* Instructions for the task
Copy, pictures aside: the lines below from the one that holds "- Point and" through the final line of the listing, both ends included, exactly as they are and nothing else.

---*---

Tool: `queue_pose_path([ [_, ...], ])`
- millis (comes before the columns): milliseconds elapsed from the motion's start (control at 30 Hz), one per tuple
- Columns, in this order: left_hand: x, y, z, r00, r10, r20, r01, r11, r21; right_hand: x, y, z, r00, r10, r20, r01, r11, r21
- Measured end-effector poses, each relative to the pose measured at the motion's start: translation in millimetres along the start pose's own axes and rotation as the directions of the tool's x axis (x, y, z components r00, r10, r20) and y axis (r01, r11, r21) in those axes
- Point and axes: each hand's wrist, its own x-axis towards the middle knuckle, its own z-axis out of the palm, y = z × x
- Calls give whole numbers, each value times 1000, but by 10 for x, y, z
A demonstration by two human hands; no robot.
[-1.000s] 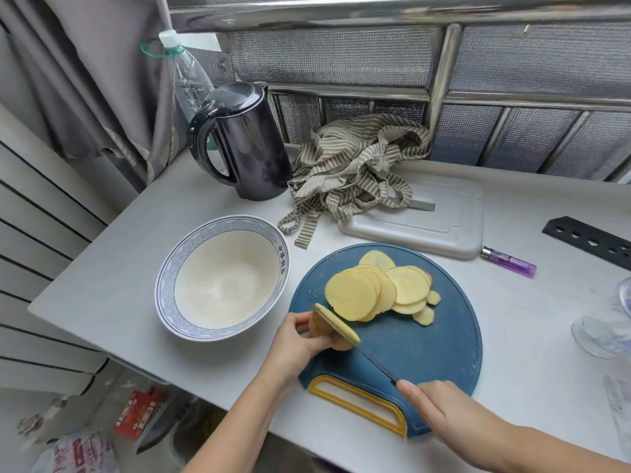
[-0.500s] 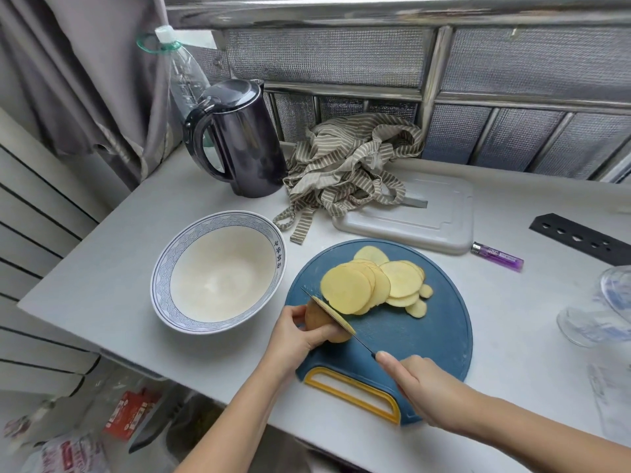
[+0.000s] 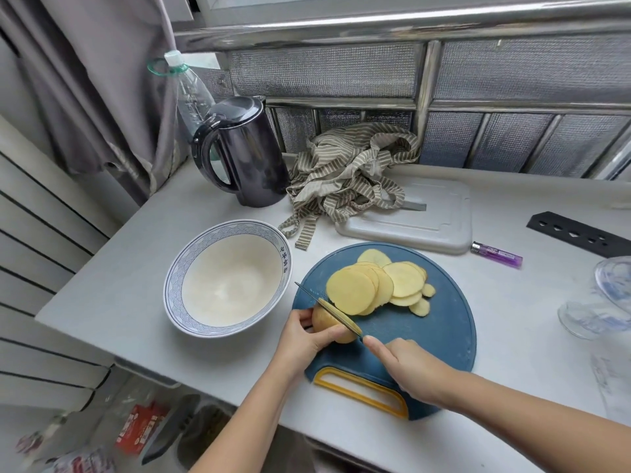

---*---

* Response
- Point and axes: each hand's wrist, its own x-axis towards the middle knuckle, its own z-axis out of the palm, y = z × x
- Calls give whole numbers, each value times 1000, but by 10 for x, y, z
A demonstration by two human hands; no robot.
[-1.000s] 
[-0.500s] 
[+0.000s] 

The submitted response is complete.